According to equation (5) by the way that first RGBW data and the multiplied by gains are generated second under the RGBW pattern RGBW data, the equation (5) i.e. R2=k*R1, G2=k*G1, B2=k*B1, W2=k*W1, wherein described R1, G1, B1 and W1 corresponds to the first RGBW data of red green, blue and white respectively, and described R2, G2, B2 and W2 are pair respectively Answer the second RGBW data of Yu Hongse, green, blue and white；With

According to equation (6), to export RGBW defeated and implementing gamma transformation to second RGBW data under the RGBW pattern Data out, equation (6) the i.e.

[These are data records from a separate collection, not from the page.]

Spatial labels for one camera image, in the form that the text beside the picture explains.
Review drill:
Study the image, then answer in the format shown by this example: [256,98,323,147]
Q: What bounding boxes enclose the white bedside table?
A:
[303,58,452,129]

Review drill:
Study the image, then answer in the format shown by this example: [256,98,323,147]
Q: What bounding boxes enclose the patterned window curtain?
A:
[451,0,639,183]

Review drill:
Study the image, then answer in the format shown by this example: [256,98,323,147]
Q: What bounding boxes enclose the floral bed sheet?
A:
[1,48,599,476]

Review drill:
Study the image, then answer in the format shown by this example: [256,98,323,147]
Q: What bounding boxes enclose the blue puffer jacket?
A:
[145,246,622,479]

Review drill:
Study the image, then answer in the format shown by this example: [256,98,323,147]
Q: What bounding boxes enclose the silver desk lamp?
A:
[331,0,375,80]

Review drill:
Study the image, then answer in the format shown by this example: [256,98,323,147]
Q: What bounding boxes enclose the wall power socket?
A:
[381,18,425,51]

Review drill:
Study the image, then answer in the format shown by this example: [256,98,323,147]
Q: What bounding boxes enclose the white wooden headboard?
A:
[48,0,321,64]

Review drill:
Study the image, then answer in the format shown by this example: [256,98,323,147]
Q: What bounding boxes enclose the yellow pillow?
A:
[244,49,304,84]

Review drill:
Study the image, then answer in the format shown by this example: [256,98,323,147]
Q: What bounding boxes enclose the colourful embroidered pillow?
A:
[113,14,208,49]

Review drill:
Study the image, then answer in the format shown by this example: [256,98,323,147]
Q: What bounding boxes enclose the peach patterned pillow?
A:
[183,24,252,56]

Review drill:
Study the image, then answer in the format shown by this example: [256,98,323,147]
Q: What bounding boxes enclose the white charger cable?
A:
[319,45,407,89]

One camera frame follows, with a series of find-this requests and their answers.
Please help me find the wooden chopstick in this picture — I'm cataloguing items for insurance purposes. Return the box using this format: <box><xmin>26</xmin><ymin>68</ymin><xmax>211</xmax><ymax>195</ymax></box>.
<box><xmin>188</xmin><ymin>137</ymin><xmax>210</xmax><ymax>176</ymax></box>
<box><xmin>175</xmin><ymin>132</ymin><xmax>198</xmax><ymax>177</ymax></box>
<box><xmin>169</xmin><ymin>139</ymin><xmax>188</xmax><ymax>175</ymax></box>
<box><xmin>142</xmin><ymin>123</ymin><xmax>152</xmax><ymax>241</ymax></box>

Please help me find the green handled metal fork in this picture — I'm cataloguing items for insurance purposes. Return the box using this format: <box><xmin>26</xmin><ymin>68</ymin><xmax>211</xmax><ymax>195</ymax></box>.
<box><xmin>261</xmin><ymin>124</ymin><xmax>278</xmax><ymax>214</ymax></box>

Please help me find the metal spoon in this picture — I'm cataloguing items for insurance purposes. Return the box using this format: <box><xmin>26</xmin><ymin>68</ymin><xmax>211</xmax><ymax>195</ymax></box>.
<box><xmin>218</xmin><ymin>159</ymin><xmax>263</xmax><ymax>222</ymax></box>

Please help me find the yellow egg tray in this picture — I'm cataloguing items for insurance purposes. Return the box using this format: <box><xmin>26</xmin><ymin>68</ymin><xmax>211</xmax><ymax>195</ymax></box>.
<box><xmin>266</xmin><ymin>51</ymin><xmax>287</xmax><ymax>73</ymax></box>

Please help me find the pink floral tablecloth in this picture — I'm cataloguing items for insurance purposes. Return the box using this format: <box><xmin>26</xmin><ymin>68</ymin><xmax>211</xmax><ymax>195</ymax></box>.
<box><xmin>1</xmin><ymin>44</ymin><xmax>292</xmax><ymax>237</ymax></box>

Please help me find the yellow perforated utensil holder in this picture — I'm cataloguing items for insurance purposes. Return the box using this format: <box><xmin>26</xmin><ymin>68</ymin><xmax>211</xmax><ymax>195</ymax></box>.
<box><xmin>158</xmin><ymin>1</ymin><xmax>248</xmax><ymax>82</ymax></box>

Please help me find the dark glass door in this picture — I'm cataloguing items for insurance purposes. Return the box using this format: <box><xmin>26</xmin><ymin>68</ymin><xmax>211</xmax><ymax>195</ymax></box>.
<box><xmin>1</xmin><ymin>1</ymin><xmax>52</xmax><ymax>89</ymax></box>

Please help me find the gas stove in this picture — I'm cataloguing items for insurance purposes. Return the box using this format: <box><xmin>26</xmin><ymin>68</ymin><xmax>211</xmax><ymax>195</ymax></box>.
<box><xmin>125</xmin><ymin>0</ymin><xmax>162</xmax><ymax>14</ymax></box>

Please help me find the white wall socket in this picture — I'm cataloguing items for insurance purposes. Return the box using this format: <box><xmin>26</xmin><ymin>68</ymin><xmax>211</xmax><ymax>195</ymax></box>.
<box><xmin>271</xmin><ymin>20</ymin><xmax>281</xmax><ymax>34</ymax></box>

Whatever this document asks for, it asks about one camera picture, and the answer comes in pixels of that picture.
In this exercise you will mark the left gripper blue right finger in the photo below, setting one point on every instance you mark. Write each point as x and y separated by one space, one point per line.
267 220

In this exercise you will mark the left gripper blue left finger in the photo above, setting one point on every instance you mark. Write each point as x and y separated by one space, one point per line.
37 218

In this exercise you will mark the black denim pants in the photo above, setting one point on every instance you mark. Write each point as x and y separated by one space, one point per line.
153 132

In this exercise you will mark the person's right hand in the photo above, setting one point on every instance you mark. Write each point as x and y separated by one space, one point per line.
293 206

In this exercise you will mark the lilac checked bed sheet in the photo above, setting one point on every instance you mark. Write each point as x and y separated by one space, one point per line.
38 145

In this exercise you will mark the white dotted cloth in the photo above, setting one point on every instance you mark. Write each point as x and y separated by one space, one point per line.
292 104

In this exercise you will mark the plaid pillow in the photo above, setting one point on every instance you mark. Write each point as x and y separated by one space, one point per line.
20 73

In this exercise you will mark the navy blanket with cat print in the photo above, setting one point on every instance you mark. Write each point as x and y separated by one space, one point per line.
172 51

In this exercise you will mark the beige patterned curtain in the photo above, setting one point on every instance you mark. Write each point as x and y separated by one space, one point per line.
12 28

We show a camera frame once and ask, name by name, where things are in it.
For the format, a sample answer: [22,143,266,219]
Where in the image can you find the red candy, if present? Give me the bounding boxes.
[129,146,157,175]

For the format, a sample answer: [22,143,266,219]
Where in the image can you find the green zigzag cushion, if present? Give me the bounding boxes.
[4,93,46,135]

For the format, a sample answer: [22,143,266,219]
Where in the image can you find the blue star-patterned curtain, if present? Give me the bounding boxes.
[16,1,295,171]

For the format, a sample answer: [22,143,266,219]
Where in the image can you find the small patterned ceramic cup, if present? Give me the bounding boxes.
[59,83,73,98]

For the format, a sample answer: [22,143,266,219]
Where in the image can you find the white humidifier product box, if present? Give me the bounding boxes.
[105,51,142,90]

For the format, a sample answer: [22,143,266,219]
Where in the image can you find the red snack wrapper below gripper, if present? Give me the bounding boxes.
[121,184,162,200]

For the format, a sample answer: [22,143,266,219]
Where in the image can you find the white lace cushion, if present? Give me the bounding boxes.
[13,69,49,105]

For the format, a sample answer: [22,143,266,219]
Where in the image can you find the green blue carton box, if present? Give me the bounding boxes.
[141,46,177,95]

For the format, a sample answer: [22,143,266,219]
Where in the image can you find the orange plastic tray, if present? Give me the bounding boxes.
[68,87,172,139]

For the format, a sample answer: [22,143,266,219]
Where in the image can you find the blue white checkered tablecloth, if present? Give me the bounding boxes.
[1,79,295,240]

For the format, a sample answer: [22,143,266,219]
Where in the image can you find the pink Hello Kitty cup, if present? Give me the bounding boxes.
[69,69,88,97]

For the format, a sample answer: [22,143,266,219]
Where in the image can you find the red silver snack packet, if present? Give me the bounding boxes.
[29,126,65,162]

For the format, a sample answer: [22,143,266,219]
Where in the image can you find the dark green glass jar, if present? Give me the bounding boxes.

Ro=R2^1/γ, Go=G2^1/γ, Bo=B2^1/γ, Wo=W2^1/γ, wherein described Ro, Go, Bo and Wo Red, green, the RGBW output data of blue and white are corresponded to respectively, and it is defeated under the RGB mode to export the RGB Enter data and W data for turning off the white sub-pixels as the RGBW output data,

Wherein the α r, α g and α b are determined according to the optical characteristics of the image of display and the liquid crystal display panel, and institute It states α r, α g and α b is different from each other.

6. according to the method described in claim 5, wherein selecting a mode packet from the RGBW pattern and the RGB mode It includes: when the ambient brightness is equal to or more than reference brightness, selecting the RGBW pattern, and when the ambient brightness is less than institute When stating reference brightness, the RGB mode is selected.

7. according to the method described in claim 5, wherein the red, green, blue and white sub-pixels are with stripe shape and four directions Pattern arrangement in type.